Public transport — where it is available in South Africa — could potentially cushion the blow of oil and domestic petrol price shocks due to the US-Israel and Iran war, with higher income groups likely to be more severely affected.
The hikes on April 1 are projected to be the highest ever to be implemented in a single month in South Africa, signalling what promises to be a significant economic slump for the country in 2026.
Any measurable departure away from the high rates of private vehicle use will have a significant effect. South Africa, however, is widely regarded as possessing an inefficient public transport service.
Independent economist John Loos said, if anything else, the periodic bouts of high petrol prices should serve as a reminder of the need to develop far more comprehensive and better-quality public transport for cities.
“When breaking down the modes of land transport to view the impact of oil price shocks, it appears those having to use private transport will likely be more directly impacted, whereas public transport inflation during a fuel price shock might be less severe,” Loos said.
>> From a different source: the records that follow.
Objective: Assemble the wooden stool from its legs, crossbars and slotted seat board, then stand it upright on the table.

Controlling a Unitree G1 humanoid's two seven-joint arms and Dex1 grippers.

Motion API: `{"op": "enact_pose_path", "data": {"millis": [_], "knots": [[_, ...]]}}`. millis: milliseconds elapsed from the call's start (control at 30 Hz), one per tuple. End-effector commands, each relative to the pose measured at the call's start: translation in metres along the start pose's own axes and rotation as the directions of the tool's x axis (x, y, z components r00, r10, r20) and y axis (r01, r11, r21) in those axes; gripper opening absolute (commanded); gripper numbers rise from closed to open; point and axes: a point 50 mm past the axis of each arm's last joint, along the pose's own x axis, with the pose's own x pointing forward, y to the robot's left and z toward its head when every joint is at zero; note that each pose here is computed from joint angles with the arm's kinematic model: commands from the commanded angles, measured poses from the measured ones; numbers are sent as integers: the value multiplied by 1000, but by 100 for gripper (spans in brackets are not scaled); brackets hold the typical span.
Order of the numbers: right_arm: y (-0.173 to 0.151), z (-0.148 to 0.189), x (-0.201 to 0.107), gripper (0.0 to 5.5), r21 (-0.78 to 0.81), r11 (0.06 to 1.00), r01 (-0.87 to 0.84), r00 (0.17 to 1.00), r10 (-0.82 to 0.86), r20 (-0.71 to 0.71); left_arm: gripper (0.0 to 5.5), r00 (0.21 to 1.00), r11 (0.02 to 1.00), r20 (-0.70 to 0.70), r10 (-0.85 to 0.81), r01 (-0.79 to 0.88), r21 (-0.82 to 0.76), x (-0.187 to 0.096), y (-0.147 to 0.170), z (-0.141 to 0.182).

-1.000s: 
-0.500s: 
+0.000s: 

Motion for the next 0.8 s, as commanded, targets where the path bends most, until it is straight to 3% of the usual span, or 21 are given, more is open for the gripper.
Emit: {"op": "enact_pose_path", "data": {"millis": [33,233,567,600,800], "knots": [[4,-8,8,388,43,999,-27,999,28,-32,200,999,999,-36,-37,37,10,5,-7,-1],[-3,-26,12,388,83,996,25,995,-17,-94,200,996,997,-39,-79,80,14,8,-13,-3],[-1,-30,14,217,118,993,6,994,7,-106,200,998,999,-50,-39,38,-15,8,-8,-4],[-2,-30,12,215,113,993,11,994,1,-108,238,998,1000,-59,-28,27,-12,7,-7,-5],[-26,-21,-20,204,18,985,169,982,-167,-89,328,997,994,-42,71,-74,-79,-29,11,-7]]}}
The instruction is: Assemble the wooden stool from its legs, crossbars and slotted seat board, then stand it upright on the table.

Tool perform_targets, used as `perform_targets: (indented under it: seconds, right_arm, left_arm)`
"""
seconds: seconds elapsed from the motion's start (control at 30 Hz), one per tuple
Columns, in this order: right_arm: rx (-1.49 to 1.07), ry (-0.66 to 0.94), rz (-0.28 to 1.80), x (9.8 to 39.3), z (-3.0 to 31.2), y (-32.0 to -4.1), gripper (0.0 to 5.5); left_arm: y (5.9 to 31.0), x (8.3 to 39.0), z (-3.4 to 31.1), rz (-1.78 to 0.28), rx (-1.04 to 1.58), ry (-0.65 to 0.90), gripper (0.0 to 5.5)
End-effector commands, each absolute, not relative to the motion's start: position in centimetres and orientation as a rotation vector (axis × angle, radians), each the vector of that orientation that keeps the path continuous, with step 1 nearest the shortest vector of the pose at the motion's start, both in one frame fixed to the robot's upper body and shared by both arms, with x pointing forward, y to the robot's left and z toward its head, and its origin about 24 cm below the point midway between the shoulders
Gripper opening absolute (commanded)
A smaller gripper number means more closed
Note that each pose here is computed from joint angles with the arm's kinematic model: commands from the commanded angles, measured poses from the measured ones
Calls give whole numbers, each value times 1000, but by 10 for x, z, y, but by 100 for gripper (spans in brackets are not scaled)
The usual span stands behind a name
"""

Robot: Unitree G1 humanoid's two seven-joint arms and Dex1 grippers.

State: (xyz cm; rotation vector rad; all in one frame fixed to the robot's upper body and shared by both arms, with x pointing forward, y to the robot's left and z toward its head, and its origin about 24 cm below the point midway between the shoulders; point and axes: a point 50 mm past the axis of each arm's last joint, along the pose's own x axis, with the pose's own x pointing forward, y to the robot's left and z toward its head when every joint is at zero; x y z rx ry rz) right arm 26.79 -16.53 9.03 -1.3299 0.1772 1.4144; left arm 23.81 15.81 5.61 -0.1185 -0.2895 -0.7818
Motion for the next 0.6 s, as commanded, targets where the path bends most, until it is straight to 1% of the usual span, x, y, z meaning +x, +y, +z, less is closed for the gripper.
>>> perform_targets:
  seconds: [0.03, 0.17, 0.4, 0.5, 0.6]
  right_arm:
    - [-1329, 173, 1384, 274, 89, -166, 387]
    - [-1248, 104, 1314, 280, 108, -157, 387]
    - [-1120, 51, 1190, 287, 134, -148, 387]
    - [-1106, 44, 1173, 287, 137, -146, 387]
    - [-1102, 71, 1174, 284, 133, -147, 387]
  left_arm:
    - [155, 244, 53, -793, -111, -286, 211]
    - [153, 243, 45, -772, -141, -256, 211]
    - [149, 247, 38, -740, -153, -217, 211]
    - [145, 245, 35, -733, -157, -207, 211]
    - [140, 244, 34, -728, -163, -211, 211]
”In times of a fuel price shock, public transport operators appear to absorb a portion of the cost increase, while in the fuel price dips they don’t cut fares accordingly, thus smoothing out the volatile fuel price cycles for public transport users significantly."
Loos said the 2022 oil and domestic transport fuel price spike, driven in large part due to the onset of the Russia-Ukraine war, showed private transport users are likely to experience the most severe direct transport cost inflation impact during an oil price shock, while public transport inflation should be less severe.
Much of the negative perception about public transport is levelled at rail.
The Passenger Rail Agency of South Africa (Prasa), which has a network of more than 2,000km of track, has historically been plagued by ageing infrastructure, vandalism, lack of reliability and effectiveness, fraud, corruption and safety concerns.
The entity launched its general overhaul (GO) programme in 2022 at a cost of R7.5bn (of which R3.48bn had been spent by the end of March 2025).
GO was established to refurbish and extend the service life of Prasa’s legacy rolling stock fleet — the older Metrorail coaches and main line passenger services locomotives that serve millions of commuters across South Africa’s metropolitan regions.
The programme involves seven contractors appointed under a five-year contract signed in June 2022, but has faced allegations of corruption, price inflation and contractor underperformance.
Prasa said it has grown its ridership from 2023/2024 financial year of 39.4-million, to 77-million by last year.
Group spokesperson Andiswa Makanda said the rail agency “is on track to reach the 100-million mark by the end of 2026″.
Makanda said its high-tech electric multiple unit trains are capable of carrying up to 2,400 commuters per train set. At that scale, every fully loaded service is the equivalent of removing more than 1,000 private vehicles from the road, reducing traffic congestion during peak hours and carbon footprint.
“Prasa has started the rebuilding and modernising the signalling system to reduce journey times, increase frequency of the services and enhance safe movement of trains. The Mabopane corridor in Gauteng has been fully resignalled and the southern line in the Western Cape, which services the Simon’s Town to Cape Town route.”
The entity said signalling from KwaMashu to Durban in KwaZulu-Natal has been restored and the rest of the province’s signalling project rollout is in progress.
Prasa said it has improved trains arriving on time to more than 91% with less than 5% cancellations.
Emeritus professor in logistics, Stellenbosch University, Jan Hevenga, said low-income households spend as much as 50% of income on commuting.
“In places like India it is less than 10%. This is a major objective, to get to 10% and less,” Hevenga said.
“The minister has made it concrete in her 600-million rail passenger journeys by 2030. Not only will we bring highly affordable commuting to vulnerable communities, it will be safer, more comfortable and more sustainable and resilient. Our trains run on electricity generated in South Africa, where we have endless carbon and green sources to generate electricity.
“Fuel is 40% of freight transport costs and freight transport is on average 25% of the total cost of goods. Every 10% growth in the fuel price could easily make everything 1% more expensive. That will have a massive inflationary impact. If the railway was operating effectively, that shock could be halved.”
Last year transport minister Barbara Creecy launched a request for information for potential private sector participation projects in Prasa.
She said Prasa could not rely on government funding alone, opening the door for private investors to help modernise the passenger rail system and infrastructure.
Speaking at the inaugural National Transport Conference in Johannesburg on Monday, President Cyril Ramaphosa said rail is also essential for inclusive growth.
“An effective passenger rail system connects communities and provides dignity to working-class South Africans.
“Prasa has revived 37 of 40 priority passenger rail corridors and introduced more than 300 locally-manufactured train sets.
“We are targeting 116-million passenger journeys this financial year. Reliable passenger rail lowers commuting costs and improves access to work, education and healthcare,” Ramaphosa said.